WHAT YOU ARE ASKED TO DO :: Which lines of the entries below run from the one holding "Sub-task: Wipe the" to the one holding "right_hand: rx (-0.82", inclusive? Set down exactly those lines and no others.

Data excerpts
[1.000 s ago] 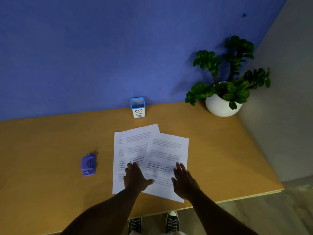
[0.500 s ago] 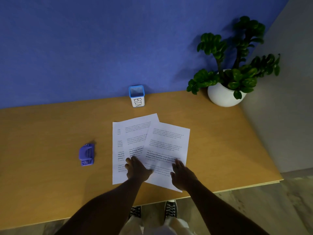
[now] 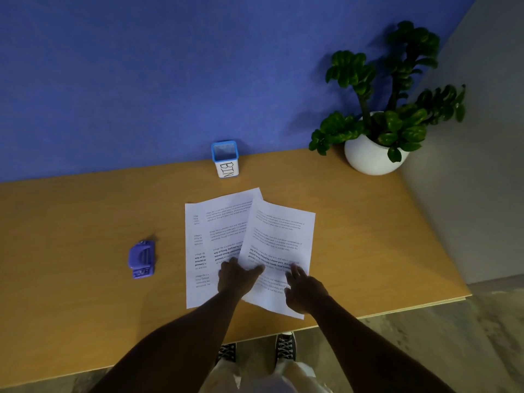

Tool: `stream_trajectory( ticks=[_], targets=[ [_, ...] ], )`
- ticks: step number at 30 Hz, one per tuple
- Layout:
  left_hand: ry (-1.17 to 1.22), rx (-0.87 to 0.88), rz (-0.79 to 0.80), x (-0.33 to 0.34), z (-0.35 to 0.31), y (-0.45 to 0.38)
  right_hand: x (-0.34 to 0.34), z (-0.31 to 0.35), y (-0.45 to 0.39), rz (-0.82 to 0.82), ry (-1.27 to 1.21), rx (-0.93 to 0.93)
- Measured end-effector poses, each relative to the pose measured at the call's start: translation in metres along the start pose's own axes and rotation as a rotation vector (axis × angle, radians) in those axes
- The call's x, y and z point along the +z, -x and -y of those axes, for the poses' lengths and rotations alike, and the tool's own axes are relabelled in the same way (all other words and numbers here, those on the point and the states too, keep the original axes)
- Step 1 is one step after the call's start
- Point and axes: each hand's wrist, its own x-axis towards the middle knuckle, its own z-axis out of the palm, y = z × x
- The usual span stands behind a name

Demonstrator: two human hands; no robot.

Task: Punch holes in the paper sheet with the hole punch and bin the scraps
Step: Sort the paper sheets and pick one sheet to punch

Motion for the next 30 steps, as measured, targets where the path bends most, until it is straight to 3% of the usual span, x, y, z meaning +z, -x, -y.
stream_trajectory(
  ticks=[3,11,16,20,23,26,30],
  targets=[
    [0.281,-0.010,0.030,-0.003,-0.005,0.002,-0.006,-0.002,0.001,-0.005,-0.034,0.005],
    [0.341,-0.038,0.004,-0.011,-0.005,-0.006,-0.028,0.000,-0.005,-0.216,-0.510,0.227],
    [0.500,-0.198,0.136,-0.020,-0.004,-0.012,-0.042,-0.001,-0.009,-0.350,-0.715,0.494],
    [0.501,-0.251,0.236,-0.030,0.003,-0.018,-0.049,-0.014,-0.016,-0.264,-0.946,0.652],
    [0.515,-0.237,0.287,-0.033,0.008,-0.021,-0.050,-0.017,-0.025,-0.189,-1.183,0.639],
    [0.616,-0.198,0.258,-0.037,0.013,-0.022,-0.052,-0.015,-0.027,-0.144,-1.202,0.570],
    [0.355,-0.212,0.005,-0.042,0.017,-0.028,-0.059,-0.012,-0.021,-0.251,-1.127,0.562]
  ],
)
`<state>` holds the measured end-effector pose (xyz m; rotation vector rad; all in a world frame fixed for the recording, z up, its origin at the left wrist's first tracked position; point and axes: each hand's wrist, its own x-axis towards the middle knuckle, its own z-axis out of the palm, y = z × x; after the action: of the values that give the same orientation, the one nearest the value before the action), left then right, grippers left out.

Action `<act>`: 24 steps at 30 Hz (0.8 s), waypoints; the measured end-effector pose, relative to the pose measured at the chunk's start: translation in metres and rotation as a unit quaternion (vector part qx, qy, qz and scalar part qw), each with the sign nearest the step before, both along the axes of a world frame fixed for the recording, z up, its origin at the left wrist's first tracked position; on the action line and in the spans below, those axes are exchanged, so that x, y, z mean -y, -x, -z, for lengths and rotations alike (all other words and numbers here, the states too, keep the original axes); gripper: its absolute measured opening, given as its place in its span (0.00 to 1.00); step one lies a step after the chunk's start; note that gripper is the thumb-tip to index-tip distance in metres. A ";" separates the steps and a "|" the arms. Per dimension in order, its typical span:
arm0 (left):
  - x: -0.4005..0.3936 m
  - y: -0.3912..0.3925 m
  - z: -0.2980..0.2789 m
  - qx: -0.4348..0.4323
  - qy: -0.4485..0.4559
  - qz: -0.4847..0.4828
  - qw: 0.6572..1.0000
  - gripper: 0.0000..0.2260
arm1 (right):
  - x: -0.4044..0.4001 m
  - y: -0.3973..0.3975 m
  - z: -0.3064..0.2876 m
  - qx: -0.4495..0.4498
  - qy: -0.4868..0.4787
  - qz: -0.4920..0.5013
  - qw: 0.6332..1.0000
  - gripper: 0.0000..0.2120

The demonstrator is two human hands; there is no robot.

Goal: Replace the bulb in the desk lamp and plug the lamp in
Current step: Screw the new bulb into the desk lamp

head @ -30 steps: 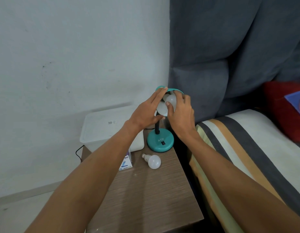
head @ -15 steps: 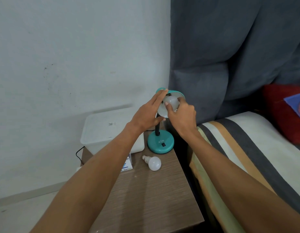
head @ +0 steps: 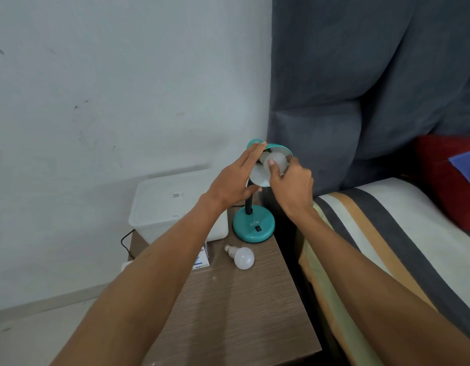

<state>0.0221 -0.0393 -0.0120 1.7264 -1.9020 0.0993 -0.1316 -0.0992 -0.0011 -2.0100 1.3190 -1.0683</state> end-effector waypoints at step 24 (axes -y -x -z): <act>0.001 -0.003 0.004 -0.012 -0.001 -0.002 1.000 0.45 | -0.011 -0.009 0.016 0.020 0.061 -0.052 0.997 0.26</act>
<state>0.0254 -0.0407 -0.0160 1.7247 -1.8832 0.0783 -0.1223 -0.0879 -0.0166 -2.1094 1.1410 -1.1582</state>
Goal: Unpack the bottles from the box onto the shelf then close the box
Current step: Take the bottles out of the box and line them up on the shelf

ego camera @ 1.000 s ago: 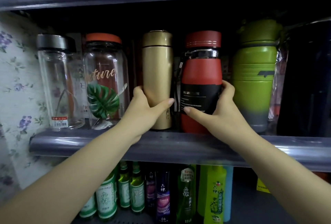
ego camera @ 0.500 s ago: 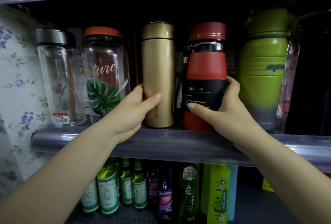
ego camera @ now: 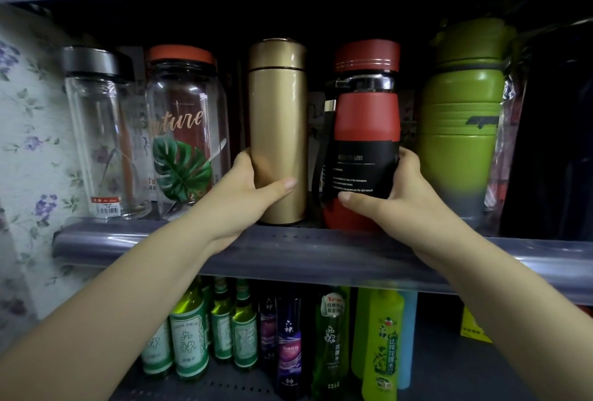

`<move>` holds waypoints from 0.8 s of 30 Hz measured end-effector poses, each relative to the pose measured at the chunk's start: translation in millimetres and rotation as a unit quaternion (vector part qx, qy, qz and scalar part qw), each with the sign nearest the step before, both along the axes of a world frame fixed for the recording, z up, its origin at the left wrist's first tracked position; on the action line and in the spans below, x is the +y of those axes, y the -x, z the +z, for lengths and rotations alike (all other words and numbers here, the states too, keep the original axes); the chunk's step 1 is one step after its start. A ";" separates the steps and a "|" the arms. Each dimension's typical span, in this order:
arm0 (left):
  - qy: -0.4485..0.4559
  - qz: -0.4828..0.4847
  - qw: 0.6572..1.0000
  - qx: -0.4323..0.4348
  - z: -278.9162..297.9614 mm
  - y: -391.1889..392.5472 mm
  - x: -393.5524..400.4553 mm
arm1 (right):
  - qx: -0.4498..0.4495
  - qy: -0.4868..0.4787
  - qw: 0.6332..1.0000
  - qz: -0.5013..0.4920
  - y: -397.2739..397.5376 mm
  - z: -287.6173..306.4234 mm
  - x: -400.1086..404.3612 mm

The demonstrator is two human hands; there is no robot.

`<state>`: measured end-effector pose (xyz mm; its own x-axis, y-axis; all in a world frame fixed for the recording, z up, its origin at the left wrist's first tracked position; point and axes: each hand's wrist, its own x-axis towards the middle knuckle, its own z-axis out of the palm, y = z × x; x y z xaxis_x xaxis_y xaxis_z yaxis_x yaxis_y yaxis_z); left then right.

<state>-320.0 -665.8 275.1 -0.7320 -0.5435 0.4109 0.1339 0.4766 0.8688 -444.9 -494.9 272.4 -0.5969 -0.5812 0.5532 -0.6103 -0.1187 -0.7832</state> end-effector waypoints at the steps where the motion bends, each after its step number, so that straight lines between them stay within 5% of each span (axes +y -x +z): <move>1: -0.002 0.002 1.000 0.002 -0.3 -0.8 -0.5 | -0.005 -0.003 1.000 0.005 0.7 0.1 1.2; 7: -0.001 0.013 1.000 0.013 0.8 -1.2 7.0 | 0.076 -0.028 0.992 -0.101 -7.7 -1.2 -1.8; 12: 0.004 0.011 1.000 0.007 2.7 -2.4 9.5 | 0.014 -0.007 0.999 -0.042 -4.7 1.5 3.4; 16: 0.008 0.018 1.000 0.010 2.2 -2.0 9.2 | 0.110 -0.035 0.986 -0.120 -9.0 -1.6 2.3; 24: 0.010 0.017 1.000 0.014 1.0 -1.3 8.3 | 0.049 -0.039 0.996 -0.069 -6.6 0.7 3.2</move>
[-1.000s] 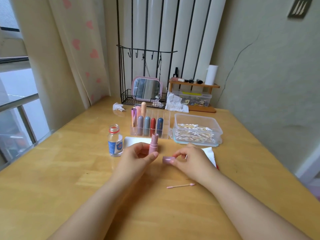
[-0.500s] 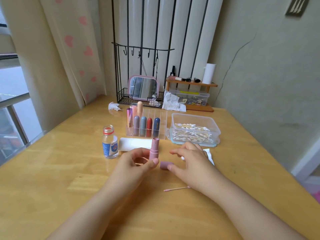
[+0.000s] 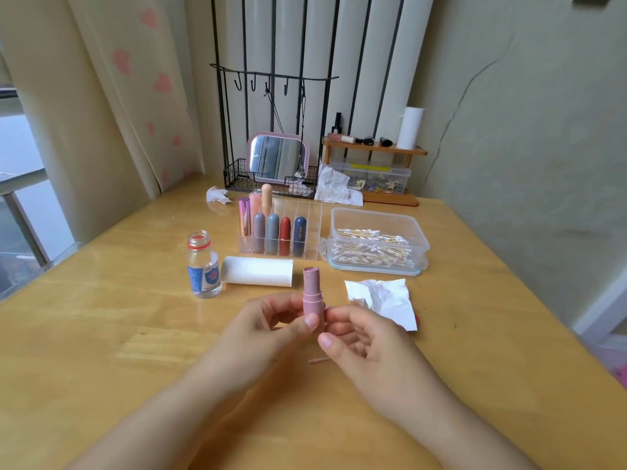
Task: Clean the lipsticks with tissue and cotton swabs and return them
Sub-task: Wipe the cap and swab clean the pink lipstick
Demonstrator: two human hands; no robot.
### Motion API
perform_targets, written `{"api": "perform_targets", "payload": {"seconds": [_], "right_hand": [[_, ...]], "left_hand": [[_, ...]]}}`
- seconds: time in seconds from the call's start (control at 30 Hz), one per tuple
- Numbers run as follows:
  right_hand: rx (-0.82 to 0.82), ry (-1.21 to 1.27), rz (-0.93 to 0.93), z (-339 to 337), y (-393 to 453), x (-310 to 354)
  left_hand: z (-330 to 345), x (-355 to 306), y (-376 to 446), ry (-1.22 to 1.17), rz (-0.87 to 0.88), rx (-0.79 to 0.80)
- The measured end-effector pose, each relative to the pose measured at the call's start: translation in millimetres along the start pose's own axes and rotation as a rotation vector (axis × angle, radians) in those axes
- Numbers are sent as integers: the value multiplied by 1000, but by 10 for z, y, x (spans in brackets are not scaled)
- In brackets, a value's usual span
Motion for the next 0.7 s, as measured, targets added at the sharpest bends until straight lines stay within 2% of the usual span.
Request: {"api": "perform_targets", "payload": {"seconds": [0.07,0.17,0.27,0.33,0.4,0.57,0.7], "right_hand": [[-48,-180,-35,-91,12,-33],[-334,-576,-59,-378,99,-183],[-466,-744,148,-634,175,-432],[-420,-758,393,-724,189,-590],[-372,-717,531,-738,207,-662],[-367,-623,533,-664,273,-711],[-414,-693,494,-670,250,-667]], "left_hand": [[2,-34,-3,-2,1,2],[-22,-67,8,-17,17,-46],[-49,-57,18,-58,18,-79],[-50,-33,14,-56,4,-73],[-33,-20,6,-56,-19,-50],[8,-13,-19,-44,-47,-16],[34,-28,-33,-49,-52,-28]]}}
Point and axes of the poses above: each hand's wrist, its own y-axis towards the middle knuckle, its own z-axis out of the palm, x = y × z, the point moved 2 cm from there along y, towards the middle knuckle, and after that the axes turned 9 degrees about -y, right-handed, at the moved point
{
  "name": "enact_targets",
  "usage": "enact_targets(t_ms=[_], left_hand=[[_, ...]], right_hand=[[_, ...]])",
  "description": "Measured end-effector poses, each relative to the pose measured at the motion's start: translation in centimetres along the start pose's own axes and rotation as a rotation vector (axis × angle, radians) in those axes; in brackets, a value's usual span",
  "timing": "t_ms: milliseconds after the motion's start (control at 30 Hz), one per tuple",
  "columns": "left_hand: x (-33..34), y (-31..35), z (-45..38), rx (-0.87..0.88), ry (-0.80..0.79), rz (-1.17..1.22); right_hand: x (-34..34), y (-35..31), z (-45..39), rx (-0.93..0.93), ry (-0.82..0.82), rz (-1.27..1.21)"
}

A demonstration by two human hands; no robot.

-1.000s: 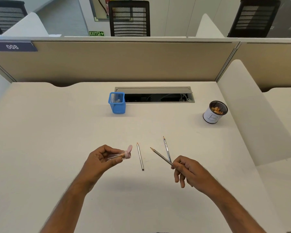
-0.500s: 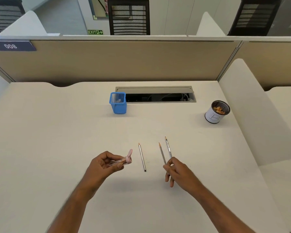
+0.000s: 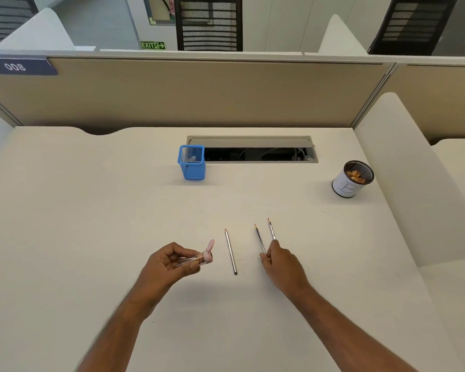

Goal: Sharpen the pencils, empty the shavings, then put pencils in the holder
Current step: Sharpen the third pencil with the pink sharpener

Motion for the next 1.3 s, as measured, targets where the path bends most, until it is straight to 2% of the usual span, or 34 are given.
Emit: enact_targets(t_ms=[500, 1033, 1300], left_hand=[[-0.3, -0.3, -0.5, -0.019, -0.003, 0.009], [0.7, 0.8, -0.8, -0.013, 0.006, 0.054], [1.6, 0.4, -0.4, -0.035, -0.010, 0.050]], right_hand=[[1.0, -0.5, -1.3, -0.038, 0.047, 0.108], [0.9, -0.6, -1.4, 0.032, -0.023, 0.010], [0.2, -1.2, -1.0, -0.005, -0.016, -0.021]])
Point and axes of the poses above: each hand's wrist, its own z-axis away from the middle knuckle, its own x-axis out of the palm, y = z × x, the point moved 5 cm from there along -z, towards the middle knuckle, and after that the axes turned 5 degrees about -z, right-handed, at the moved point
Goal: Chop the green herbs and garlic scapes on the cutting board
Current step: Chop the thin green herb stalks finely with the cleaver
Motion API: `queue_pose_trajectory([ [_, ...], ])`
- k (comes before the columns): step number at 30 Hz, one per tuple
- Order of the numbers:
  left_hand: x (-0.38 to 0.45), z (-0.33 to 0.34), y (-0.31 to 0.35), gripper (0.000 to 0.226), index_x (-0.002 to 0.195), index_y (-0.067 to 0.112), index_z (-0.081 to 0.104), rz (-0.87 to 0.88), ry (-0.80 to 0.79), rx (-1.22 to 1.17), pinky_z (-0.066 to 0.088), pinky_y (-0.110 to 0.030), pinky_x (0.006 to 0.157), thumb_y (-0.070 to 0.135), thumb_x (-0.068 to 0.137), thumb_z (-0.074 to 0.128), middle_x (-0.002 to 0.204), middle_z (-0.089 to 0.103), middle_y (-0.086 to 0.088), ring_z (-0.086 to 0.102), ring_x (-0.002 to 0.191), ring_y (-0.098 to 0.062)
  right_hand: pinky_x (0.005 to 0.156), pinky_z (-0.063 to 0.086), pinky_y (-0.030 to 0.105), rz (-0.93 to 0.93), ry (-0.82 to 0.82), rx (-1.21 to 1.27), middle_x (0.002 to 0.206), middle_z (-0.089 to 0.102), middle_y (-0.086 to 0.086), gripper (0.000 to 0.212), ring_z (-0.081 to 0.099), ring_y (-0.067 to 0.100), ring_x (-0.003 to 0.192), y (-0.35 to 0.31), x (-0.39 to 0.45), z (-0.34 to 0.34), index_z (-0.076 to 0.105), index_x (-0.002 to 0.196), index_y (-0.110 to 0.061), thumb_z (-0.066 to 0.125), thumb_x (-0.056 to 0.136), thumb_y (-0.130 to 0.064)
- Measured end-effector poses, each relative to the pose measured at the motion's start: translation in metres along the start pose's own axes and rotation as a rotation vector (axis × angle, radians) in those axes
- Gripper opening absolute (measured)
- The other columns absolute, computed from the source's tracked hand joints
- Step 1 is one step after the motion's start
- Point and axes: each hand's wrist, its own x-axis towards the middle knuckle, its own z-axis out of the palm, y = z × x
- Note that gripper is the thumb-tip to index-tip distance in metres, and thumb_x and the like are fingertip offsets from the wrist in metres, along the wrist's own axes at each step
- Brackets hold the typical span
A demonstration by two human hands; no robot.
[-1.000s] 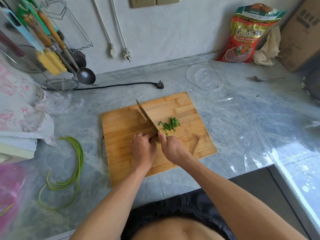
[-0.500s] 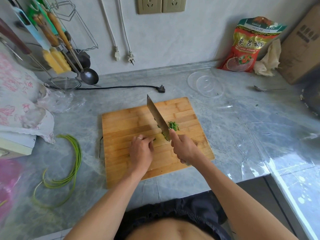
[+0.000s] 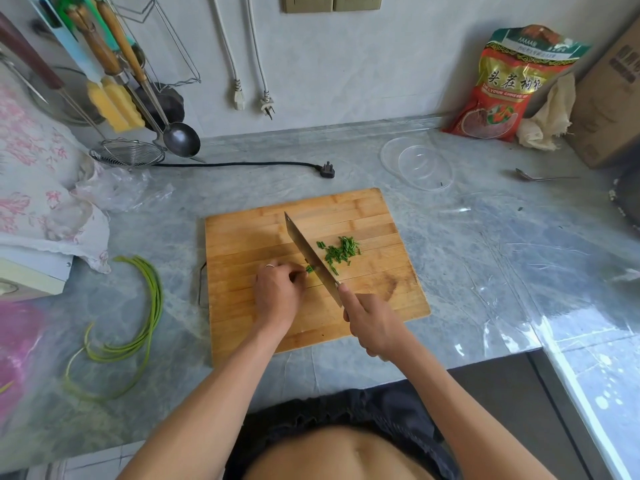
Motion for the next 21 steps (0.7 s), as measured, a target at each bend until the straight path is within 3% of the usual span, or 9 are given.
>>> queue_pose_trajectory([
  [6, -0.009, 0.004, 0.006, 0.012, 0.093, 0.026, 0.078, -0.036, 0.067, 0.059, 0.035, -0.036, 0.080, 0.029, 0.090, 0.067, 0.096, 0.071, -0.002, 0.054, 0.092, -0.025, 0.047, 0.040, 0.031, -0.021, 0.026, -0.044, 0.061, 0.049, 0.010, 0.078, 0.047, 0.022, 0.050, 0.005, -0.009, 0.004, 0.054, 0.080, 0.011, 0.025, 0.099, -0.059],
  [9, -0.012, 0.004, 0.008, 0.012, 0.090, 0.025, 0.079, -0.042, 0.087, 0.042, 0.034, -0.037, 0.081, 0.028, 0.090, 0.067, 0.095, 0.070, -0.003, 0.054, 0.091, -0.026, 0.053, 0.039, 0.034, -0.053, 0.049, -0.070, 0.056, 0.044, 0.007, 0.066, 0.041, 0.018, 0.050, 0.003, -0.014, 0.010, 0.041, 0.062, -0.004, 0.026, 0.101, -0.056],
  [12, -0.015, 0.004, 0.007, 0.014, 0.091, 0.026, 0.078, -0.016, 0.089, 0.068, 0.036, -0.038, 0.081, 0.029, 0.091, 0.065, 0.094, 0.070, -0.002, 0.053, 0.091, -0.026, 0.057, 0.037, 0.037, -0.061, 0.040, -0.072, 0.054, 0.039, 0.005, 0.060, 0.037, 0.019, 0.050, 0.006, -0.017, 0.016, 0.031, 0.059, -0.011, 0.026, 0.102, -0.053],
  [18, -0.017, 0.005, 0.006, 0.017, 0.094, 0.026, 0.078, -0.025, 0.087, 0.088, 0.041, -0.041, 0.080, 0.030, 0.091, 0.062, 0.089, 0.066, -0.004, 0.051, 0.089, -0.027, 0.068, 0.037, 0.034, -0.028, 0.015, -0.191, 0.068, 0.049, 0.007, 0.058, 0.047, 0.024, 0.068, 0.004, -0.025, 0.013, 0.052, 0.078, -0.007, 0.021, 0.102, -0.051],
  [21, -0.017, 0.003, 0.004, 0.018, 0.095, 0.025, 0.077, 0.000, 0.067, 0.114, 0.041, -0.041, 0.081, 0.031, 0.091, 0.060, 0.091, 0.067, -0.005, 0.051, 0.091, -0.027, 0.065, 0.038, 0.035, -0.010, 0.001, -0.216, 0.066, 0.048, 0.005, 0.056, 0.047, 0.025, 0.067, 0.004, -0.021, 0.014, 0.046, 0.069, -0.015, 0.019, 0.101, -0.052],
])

RESPONSE AREA ::
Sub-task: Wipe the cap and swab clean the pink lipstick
Demonstrator: two human hands; no robot.
### Motion API
perform_targets, written `{"api": "perform_targets", "payload": {"seconds": [_], "right_hand": [[_, ...]], "left_hand": [[_, ...]]}}`
- seconds: time in seconds from the call's start (control at 30 Hz), one per tuple
- Numbers run as follows:
  right_hand: rx (-0.82 to 0.82), ry (-1.21 to 1.27), rz (-0.93 to 0.93), z (-339 to 337), y (-393 to 453), x (-310 to 354)

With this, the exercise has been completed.